WHAT THE TASK REQUIRES: Scan the entries below, and for each line that includes the word "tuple", make a copy.

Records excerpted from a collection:
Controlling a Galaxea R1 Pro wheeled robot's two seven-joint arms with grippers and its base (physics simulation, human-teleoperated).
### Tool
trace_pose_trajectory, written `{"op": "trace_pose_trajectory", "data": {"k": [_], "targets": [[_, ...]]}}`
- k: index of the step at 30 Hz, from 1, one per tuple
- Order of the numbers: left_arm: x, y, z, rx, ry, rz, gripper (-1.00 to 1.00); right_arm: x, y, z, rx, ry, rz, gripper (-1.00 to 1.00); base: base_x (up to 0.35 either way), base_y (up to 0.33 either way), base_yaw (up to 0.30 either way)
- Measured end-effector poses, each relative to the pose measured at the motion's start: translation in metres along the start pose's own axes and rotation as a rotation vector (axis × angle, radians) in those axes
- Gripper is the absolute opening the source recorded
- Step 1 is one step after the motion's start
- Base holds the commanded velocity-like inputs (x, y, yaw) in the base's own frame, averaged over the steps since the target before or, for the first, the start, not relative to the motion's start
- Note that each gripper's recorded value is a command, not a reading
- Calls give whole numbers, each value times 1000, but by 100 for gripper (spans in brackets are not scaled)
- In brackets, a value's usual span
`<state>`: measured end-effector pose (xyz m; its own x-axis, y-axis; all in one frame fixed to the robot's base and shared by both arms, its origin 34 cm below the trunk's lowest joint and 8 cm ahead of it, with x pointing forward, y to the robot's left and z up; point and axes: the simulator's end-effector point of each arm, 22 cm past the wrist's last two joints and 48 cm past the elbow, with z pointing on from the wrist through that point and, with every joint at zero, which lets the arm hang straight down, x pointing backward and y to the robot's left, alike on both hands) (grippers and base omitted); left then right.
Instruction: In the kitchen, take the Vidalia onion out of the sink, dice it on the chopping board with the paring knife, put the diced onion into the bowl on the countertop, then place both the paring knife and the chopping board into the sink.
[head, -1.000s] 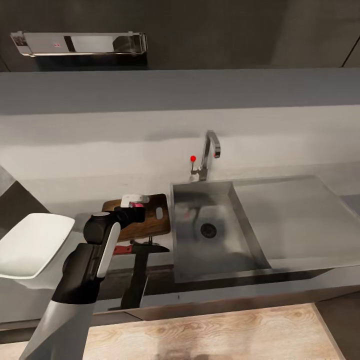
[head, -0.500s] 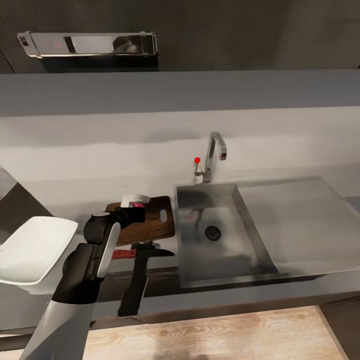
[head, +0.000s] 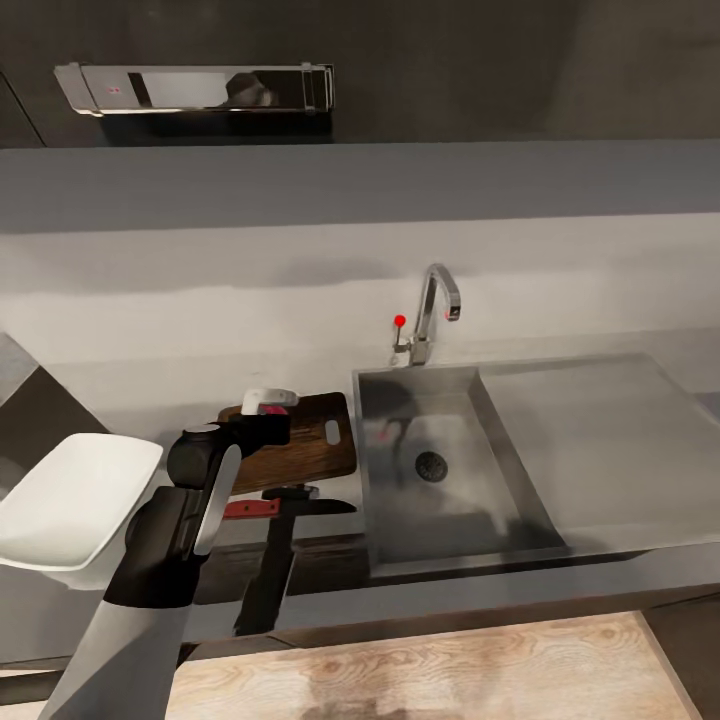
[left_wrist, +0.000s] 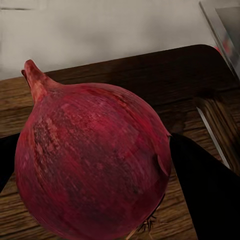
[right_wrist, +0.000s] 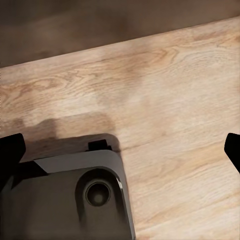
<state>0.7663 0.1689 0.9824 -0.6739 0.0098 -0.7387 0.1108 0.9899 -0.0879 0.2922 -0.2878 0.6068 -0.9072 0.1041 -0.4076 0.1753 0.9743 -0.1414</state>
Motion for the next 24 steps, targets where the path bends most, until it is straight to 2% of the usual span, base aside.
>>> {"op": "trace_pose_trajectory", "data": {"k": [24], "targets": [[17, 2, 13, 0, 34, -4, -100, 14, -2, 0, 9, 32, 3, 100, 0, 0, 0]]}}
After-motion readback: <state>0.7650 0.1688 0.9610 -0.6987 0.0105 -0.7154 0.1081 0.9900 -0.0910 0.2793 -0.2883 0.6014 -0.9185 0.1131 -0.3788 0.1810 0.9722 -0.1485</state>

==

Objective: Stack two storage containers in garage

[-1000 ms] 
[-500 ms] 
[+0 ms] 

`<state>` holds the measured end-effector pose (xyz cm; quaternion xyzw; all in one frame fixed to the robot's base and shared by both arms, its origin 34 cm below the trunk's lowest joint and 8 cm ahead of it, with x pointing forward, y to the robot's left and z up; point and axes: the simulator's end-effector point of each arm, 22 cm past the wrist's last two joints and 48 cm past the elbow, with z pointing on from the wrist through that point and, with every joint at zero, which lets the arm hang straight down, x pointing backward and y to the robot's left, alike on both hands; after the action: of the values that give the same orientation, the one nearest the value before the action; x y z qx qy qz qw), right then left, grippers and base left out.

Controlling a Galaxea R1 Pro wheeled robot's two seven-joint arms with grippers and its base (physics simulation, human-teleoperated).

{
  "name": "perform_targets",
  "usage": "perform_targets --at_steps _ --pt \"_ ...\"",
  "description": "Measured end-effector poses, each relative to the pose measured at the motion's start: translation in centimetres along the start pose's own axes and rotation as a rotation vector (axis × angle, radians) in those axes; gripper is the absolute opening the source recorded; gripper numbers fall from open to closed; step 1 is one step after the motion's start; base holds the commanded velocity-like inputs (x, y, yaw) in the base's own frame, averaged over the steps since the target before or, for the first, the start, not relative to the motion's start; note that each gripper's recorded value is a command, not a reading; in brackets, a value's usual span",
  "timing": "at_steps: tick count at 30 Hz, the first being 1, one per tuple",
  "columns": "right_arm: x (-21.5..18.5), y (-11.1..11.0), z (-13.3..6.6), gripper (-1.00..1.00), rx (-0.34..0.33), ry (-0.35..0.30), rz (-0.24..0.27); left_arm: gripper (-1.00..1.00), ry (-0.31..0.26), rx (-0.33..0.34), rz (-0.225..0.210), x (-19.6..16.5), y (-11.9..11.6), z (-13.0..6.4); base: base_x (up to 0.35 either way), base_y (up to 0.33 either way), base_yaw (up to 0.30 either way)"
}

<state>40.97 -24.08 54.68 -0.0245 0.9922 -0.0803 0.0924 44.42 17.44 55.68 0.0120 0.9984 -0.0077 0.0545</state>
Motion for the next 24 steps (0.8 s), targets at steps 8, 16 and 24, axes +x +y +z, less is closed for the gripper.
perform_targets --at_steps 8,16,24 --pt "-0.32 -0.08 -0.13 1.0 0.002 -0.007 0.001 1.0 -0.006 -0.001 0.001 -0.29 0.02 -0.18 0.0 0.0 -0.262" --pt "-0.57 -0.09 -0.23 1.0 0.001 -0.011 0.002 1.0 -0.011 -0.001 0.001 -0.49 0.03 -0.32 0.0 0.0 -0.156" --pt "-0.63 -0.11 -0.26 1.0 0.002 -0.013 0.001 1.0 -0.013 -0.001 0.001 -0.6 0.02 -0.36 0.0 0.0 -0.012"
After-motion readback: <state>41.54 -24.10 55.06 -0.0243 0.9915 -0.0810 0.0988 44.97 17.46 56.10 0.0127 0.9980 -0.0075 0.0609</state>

EXERCISE RESPONSE:
- k: index of the step at 30 Hz, from 1, one per tuple
  "timing": "at_steps: tick count at 30 Hz, the first being 1, one per tuple",

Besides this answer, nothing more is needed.